In full and word for word, print the data below.

Excerpts from a dataset:

++++++++++++++++++++

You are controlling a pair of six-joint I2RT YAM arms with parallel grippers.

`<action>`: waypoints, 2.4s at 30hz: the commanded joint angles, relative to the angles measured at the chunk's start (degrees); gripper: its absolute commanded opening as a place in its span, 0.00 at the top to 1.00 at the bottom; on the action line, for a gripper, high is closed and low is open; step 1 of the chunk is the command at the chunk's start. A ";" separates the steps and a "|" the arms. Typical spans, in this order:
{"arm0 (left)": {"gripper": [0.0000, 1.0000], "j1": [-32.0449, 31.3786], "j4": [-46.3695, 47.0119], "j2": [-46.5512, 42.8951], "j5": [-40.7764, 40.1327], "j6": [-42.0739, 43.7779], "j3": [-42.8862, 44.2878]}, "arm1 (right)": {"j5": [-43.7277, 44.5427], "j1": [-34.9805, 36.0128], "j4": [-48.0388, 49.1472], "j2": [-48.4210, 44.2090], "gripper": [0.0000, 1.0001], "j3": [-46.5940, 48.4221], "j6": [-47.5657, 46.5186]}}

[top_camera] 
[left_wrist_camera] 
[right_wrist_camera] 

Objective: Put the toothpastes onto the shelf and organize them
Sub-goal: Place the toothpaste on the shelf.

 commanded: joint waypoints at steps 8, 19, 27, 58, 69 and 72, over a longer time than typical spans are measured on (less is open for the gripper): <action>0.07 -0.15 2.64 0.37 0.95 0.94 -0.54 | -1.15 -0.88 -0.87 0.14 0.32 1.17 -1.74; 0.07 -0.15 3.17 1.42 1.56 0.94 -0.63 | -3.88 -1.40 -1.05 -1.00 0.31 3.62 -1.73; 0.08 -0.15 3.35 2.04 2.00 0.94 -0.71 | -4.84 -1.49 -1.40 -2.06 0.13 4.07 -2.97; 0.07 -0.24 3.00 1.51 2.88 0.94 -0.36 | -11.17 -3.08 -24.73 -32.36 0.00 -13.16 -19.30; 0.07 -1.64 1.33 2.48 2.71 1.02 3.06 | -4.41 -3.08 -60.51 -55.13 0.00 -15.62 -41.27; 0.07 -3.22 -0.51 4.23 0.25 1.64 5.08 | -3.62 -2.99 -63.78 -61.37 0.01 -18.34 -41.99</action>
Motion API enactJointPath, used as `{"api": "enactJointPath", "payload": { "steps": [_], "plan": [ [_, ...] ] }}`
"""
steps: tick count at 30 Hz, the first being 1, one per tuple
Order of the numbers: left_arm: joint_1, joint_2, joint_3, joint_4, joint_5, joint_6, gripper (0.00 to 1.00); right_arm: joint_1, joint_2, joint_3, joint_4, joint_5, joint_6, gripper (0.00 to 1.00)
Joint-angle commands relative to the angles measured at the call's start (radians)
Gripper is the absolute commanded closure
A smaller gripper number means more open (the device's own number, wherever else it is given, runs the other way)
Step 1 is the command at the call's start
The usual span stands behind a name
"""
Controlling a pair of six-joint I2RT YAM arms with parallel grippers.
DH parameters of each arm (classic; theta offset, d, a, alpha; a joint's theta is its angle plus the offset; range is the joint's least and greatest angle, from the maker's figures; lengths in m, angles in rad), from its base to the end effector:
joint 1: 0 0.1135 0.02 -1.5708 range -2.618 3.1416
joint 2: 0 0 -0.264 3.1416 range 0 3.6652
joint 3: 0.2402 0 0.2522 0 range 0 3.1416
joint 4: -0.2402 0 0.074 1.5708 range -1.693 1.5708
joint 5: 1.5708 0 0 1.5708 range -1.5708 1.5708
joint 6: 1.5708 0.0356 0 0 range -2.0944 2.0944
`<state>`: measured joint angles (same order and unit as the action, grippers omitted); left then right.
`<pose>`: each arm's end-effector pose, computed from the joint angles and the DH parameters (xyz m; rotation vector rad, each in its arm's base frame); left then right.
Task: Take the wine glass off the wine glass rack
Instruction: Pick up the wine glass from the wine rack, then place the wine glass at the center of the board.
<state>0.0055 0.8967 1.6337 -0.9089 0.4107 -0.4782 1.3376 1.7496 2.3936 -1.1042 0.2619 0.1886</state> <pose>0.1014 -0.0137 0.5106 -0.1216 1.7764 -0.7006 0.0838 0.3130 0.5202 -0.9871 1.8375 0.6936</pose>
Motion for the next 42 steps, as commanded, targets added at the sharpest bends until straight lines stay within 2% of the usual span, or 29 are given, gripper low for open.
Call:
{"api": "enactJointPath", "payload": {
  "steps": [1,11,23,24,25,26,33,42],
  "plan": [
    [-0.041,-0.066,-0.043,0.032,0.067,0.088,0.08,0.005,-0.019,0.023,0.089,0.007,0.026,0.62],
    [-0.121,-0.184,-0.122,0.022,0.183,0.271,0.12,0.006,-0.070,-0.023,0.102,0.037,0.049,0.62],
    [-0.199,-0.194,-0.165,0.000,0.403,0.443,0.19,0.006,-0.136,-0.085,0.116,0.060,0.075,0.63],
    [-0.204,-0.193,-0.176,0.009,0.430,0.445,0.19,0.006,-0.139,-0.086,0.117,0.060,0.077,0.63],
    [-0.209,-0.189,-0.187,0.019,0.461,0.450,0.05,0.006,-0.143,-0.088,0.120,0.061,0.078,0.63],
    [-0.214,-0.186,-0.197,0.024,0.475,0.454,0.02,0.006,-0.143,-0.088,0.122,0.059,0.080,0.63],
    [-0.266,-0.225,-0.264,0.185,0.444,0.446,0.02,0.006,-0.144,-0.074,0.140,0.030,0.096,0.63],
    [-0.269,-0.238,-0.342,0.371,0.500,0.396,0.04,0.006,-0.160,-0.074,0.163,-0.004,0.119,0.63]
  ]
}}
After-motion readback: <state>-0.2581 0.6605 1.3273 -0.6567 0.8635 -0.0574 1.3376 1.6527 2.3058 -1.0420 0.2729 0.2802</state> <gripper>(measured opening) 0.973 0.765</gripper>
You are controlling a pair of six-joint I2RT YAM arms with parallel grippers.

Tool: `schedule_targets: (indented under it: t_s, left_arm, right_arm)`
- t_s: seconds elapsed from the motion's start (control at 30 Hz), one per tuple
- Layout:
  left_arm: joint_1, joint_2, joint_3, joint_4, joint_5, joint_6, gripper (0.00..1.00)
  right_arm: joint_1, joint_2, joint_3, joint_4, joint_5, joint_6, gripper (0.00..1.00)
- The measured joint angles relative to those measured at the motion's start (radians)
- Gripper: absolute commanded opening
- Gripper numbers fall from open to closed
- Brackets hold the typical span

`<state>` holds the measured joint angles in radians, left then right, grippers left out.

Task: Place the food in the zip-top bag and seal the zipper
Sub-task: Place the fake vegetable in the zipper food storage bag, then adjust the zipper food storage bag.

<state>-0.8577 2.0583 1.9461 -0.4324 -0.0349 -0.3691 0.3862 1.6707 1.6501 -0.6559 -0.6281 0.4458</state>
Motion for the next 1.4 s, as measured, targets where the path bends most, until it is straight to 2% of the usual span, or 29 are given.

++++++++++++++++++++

Task solution:
You are controlling a pair of six-joint I2RT YAM arms with parallel grippers.

`<action>`: waypoints, 2.4s at 30hz: the commanded joint angles, relative to the angles measured at the chunk's start (degrees); gripper: its absolute commanded opening as a place in its span, 0.00 at the top to 1.00 at the bottom; on the action line, for a gripper, high is closed and low is open; step 1 of the chunk is the command at the chunk's start. A ";" separates the steps and a "|" the arms. Typical spans, in this order:
{"arm0 (left)": {"gripper": [0.0000, 1.0000], "j1": [-32.0449, 31.3786], "j4": [-46.3695, 47.0119], "j2": [-46.5512, 42.8951], "j5": [-40.7764, 40.1327], "j6": [-42.0739, 43.7779], "j3": [-42.8862, 44.2878]}, "arm1 (right)": {"j5": [-43.7277, 44.5427], "j1": [-34.9805, 36.0128], "j4": [-48.0388, 49.1472], "j2": [-48.4210, 44.2090], "gripper": [0.0000, 1.0001], "j3": [-46.5940, 48.4221], "j6": [-47.5657, 46.5186]}}

[top_camera] 
[left_wrist_camera] 
[right_wrist_camera] 

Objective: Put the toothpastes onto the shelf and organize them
Sub-goal: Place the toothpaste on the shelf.

 commanded: joint waypoints at steps 8, 19, 27, 58, 69 and 72, over a longer time than typical spans are measured on (less is open for the gripper): <action>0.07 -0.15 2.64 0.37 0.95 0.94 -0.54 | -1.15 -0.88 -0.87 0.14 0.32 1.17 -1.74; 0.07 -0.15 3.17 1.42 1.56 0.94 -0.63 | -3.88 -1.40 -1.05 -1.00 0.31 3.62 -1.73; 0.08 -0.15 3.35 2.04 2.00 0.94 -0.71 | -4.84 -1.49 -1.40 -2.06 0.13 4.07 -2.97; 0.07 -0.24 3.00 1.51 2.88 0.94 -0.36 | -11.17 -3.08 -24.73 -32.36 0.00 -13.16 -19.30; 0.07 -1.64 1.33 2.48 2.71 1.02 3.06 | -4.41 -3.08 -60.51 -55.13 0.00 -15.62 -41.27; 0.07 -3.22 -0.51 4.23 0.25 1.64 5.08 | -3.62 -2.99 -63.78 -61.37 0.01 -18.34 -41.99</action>
Motion API enactJointPath, used as `{"api": "enactJointPath", "payload": { "steps": [_], "plan": [ [_, ...] ] }}`
"""
steps: tick count at 30 Hz, the first being 1, one per tuple
Order of the numbers: left_arm: joint_1, joint_2, joint_3, joint_4, joint_5, joint_6, gripper (0.00 to 1.00); right_arm: joint_1, joint_2, joint_3, joint_4, joint_5, joint_6, gripper (0.00 to 1.00)
Joint-angle commands relative to the angles measured at the call's start (radians)
Gripper is the absolute commanded closure
A smaller gripper number means more open (the device's own number, wherever else it is given, runs the other way)
Step 1 is the command at the call's start
The usual span stands behind a name
"""
Controlling a pair of six-joint I2RT YAM arms with parallel grippers.
DH parameters of each arm (classic; theta offset, d, a, alpha; a joint's theta is its angle plus the offset; range is the joint's least and greatest angle, from the maker's figures; lengths in m, angles in rad), from its base to the end effector:
joint 1: 0 0.1135 0.02 -1.5708 range -2.618 3.1416
joint 2: 0 0 -0.264 3.1416 range 0 3.6652
joint 3: 0.2402 0 0.2522 0 range 0 3.1416
joint 4: -0.2402 0 0.074 1.5708 range -1.693 1.5708
joint 5: 1.5708 0 0 1.5708 range -1.5708 1.5708
joint 6: 1.5708 0.0356 0 0 range -2.0944 2.0944
`<state>`: measured joint angles (same order and unit as the action, grippers omitted); left then right.
`<pose>`: each arm's end-effector pose, computed from the joint angles and the DH parameters (xyz m; rotation vector rad, each in its arm's base frame); left then right.
Task: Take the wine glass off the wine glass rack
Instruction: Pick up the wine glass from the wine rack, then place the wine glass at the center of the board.
<state>0.0055 0.8967 1.6337 -0.9089 0.4107 -0.4782 1.3376 1.7496 2.3936 -1.1042 0.2619 0.1886</state> <pose>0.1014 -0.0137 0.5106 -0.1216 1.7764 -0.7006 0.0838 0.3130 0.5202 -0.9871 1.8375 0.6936</pose>
Motion for the next 42 steps, as commanded, targets added at the sharpest bends until straight lines stay within 2% of the usual span, or 29 are given, gripper low for open.
Call:
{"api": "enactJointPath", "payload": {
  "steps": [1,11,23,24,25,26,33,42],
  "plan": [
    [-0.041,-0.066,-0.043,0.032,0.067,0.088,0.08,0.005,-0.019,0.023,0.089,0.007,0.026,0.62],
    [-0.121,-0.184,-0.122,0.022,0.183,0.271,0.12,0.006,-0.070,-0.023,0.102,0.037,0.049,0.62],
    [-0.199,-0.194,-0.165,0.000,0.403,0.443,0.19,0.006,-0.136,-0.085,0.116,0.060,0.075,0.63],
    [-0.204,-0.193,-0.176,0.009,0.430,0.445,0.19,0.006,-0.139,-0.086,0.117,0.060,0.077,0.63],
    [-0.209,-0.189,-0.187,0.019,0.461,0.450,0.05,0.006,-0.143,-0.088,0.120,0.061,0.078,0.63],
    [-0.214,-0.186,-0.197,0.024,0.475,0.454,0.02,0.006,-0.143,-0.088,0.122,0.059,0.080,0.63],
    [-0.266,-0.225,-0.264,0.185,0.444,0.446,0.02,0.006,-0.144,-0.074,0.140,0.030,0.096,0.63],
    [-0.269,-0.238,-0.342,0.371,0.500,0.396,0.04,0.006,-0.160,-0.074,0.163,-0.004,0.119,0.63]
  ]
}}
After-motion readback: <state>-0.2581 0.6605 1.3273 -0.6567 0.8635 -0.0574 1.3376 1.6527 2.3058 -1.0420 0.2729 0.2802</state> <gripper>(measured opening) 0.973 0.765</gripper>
You are controlling a pair of six-joint I2RT YAM arms with parallel grippers.

Tool: `schedule_targets: (indented under it: t_s, left_arm, right_arm)`
- t_s: seconds elapsed from the motion's start (control at 30 Hz), one per tuple
- Layout:
  left_arm: joint_1, joint_2, joint_3, joint_4, joint_5, joint_6, gripper (0.00..1.00)
  right_arm: joint_1, joint_2, joint_3, joint_4, joint_5, joint_6, gripper (0.00..1.00)
- The measured joint angles relative to those measured at the motion's start (radians)
- Gripper: absolute commanded opening
- Gripper numbers fall from open to closed
- Brackets hold the typical span

`<state>` holds the measured joint angles in radians, left then right, grippers left out.

Task: Place the food in the zip-top bag and seal the zipper
Sub-task: Place the fake vegetable in the zipper food storage bag, then adjust the zipper food storage bag.

<state>-0.8577 2.0583 1.9461 -0.4324 -0.0349 -0.3691 0.3862 1.6707 1.6501 -0.6559 -0.6281 0.4458</state>
Motion for the next 1.4 s, as measured, targets where the path bends most, until it is straight to 2% of the usual span, or 29 are given.

This exercise requires no further response.